■ Exercise requirements: Look at the entries below and restate word for word the lines from the first through the one that has "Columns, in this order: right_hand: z".

■ The data:
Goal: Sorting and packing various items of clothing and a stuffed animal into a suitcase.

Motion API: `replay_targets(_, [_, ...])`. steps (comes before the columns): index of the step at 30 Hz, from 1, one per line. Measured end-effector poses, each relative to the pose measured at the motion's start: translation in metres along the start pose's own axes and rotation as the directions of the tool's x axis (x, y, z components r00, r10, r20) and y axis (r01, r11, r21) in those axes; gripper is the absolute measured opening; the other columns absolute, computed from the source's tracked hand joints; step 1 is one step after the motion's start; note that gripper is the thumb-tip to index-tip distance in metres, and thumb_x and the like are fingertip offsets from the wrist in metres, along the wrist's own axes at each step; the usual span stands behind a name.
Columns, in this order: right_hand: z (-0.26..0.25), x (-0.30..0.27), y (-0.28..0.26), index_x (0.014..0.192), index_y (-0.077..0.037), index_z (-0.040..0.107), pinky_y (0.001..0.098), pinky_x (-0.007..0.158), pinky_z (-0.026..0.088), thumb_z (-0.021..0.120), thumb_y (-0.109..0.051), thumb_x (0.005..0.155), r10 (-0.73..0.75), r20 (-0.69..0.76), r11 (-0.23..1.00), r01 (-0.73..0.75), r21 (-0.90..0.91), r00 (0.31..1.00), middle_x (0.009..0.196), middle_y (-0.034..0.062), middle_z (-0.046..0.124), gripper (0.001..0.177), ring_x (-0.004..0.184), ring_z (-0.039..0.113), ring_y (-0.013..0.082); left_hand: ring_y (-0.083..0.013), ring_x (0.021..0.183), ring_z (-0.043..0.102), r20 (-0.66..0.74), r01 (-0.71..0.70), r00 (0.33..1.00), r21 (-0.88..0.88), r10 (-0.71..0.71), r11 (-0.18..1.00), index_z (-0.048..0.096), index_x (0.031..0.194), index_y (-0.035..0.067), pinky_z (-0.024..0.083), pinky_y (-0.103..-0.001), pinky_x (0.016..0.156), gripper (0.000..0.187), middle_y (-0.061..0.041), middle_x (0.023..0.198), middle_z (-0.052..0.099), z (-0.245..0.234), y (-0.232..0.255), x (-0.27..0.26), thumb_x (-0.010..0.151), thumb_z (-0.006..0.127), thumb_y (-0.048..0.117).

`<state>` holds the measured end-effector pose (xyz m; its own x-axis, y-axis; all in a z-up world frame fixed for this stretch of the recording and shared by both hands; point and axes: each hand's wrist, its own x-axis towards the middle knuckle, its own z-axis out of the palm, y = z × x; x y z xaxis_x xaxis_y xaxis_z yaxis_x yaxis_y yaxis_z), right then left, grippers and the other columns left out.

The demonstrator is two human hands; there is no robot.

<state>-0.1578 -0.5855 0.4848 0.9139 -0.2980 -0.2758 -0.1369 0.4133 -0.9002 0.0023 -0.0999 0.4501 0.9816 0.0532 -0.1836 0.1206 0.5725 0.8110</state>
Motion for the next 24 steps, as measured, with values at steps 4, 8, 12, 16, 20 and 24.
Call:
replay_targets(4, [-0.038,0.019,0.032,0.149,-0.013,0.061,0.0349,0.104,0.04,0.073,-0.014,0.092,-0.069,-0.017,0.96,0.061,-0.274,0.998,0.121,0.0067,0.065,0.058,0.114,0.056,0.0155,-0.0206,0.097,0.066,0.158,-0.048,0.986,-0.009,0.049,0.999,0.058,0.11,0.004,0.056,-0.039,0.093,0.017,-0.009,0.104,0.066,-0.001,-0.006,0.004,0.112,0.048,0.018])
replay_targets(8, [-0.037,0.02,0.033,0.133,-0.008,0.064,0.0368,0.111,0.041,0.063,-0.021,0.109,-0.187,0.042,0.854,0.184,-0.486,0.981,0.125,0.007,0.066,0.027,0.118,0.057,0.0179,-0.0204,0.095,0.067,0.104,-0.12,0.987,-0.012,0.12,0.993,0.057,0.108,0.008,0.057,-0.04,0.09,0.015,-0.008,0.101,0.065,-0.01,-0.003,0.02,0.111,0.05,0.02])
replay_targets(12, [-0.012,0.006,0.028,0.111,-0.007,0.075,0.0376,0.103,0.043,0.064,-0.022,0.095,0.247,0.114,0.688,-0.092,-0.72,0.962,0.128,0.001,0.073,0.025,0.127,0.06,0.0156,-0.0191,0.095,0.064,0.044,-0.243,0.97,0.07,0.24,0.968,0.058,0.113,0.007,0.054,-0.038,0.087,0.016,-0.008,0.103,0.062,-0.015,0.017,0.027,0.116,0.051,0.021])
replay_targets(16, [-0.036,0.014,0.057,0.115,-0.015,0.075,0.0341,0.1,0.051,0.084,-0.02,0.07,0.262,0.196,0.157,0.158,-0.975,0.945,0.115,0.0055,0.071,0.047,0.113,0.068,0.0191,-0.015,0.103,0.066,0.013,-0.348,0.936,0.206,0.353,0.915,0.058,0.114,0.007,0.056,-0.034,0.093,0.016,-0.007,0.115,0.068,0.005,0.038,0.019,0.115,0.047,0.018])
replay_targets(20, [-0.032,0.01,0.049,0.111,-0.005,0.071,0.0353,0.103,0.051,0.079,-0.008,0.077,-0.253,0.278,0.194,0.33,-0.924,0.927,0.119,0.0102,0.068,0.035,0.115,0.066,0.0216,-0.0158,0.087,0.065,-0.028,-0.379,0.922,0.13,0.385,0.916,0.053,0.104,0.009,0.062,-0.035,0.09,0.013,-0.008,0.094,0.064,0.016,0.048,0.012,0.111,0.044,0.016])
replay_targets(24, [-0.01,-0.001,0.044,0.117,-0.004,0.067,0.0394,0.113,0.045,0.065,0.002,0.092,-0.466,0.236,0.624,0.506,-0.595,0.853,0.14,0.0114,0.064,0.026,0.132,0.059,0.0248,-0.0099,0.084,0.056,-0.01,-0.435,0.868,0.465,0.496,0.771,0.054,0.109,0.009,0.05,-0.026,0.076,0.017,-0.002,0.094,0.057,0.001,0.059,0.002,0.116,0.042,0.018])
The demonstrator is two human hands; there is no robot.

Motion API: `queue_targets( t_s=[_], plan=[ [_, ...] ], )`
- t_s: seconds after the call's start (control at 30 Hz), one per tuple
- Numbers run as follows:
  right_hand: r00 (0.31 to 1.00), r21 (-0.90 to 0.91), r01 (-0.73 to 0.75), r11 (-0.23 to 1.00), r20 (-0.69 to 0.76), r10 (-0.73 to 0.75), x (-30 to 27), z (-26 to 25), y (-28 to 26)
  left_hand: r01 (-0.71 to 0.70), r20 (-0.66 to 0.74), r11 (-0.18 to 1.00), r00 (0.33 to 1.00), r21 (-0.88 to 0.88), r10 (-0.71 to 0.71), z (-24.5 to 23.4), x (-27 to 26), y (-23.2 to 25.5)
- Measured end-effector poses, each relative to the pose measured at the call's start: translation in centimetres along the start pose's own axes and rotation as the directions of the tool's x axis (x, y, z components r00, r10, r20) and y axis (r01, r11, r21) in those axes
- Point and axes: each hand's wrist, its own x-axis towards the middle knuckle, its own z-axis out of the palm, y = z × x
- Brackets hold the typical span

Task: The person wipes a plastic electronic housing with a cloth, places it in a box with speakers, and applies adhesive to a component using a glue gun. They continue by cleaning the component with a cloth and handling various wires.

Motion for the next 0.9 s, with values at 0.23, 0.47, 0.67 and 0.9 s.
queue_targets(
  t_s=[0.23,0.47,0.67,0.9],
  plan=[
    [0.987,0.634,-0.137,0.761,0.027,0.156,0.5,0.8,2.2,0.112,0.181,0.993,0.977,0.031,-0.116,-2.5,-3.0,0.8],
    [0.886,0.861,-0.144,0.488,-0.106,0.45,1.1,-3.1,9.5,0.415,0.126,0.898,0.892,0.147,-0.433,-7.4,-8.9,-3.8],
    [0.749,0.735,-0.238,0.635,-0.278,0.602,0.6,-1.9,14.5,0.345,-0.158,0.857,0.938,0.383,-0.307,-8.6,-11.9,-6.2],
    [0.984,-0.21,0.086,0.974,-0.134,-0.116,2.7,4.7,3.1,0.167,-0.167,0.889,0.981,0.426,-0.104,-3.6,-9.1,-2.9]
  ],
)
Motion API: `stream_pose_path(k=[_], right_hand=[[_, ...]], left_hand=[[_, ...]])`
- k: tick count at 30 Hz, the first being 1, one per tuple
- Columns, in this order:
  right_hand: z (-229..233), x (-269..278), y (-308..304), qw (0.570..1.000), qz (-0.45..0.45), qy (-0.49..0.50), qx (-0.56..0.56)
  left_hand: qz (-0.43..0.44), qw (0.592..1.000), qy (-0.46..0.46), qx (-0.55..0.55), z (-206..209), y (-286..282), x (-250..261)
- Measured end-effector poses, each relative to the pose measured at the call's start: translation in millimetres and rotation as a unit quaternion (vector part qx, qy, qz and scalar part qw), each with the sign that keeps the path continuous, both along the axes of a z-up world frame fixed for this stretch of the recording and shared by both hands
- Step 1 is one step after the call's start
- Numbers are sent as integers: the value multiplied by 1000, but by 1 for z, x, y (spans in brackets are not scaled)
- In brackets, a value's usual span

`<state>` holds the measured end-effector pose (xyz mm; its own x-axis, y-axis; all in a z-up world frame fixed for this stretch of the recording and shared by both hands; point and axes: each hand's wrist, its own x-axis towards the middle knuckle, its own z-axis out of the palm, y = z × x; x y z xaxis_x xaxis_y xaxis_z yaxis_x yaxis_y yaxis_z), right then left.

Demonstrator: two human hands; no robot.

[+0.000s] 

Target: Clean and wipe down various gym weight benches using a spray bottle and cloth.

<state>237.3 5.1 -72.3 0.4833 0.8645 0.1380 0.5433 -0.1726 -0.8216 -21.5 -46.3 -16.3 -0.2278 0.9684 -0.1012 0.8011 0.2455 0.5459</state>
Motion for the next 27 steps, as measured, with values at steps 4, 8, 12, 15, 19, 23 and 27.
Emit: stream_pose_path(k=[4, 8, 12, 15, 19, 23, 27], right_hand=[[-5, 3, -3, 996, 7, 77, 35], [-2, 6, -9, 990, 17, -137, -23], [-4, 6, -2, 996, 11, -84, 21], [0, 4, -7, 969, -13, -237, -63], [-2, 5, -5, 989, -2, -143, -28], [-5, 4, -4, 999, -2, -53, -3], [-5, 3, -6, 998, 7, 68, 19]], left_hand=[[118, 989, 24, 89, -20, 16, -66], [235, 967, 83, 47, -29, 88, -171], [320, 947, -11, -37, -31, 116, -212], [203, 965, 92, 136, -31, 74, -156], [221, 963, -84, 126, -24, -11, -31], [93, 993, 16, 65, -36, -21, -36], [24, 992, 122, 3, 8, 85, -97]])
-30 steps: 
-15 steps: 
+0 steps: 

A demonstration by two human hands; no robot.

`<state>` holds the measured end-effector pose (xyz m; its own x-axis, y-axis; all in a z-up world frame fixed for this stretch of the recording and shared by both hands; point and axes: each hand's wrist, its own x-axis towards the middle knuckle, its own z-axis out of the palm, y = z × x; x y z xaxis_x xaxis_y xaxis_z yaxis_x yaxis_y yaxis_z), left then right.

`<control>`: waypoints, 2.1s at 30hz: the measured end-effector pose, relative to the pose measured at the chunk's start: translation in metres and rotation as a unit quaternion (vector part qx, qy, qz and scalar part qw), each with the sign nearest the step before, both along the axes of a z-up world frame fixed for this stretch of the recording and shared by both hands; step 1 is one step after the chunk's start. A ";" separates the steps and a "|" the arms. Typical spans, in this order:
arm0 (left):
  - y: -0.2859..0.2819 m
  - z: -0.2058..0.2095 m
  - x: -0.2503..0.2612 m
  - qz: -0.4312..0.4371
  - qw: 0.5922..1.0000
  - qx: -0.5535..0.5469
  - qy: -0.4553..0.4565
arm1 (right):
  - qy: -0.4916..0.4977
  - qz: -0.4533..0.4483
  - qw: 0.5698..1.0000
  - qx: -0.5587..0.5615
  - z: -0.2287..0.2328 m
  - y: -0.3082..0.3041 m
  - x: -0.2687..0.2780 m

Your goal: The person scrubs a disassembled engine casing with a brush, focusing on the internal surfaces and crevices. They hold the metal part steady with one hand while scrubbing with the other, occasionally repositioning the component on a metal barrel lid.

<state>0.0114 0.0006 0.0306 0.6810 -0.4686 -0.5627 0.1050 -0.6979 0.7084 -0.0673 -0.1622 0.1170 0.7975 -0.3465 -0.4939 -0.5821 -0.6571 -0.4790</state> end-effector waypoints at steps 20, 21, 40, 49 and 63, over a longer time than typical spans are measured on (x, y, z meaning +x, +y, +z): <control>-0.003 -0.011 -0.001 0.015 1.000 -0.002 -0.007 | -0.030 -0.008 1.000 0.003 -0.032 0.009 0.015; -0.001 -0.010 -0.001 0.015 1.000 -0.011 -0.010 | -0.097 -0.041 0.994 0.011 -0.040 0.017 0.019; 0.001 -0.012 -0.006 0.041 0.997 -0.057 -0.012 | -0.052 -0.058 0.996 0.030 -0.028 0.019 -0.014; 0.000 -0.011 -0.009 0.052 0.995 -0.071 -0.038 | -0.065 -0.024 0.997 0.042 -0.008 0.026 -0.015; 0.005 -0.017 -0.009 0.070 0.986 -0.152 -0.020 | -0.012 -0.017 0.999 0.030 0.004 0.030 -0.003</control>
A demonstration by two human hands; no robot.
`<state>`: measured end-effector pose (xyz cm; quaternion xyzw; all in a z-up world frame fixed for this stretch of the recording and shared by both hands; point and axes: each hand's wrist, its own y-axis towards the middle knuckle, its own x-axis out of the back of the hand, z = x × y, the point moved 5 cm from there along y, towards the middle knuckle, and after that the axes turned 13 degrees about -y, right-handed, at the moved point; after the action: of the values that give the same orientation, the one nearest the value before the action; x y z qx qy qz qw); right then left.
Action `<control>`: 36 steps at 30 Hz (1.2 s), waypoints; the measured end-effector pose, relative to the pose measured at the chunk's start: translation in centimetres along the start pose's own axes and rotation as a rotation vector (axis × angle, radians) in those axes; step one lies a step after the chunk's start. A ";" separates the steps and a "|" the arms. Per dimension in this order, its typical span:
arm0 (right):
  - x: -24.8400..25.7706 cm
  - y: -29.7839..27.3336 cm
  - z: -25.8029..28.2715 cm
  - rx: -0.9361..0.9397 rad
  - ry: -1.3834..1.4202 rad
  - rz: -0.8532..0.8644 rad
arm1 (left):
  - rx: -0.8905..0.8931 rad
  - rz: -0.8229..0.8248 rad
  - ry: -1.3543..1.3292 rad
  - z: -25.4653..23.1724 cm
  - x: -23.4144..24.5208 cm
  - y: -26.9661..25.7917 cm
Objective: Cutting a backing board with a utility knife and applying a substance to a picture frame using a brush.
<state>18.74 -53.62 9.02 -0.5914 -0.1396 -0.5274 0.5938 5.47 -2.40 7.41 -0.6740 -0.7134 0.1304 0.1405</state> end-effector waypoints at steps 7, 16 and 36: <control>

■ Result:
Goal: Sorting and packing various items of clothing and a stuffed animal into a suitcase.

Motion API: `replay_targets(_, [_, ...])`. steps (comes before the columns): index of the step at 30 Hz, from 1, one per line. Measured end-effector poses, each relative to the pose measured at the motion's start: translation in metres along the start pose's own axes and rotation as the directions of the tool's x axis (x, y, z components r00, r10, r20) and y axis (r01, r11, r21) in those axes; gripper is the absolute measured opening; the other columns absolute, computed from the source's tracked hand joints; step 1 is one step after the motion's start; note that gripper is the thumb-tip to index-tip distance in metres, and thumb_x and the like are fingertip offsets from the wrist in metres, along the wrist's own axes at each step; the usual span stands behind a name.
Columns, in this order: right_hand: z (-0.26..0.25), x (-0.30..0.27), y (-0.28..0.26), index_x (0.014..0.192), index_y (-0.077..0.037), index_z (-0.040..0.107), pinky_y (0.001..0.098), pinky_x (-0.007..0.158), pinky_z (-0.026..0.088), thumb_z (-0.021..0.120), thumb_y (-0.109..0.051), thumb_x (0.005..0.155), r10 (-0.73..0.75), r20 (-0.69..0.76), r11 (-0.23..1.00), r01 (-0.73..0.75), r21 (-0.90..0.91), r00 (0.31..1.00), middle_x (0.009..0.196), middle_y (-0.034..0.062), middle_z (-0.046..0.124), gripper (0.001..0.177), ring_x (-0.004..0.184), ring_z (-0.039..0.113), ring_y (-0.013..0.082); left_hand: ring_y (-0.083..0.013), ring_x (0.021..0.183), ring_z (-0.043..0.102), r20 (-0.66..0.74), r01 (-0.71..0.70), r00 (0.33..1.00), r21 (-0.88..0.88), r10 (-0.71..0.71), r11 (-0.18..1.00), index_z (-0.048..0.096), index_x (0.031..0.194), index_y (-0.035..0.067), pinky_z (-0.024..0.083), pinky_y (-0.103..-0.001), pinky_x (0.016..0.156), gripper (0.000..0.187), middle_y (-0.061..0.041), middle_x (0.023..0.198), middle_z (-0.052..0.099), z (-0.245..0.234), y (-0.232..0.255), x (-0.27..0.26), thumb_x (-0.010..0.151), thumb_z (-0.006..0.127), thumb_y (-0.048..0.117).

There is nothing further in this answer.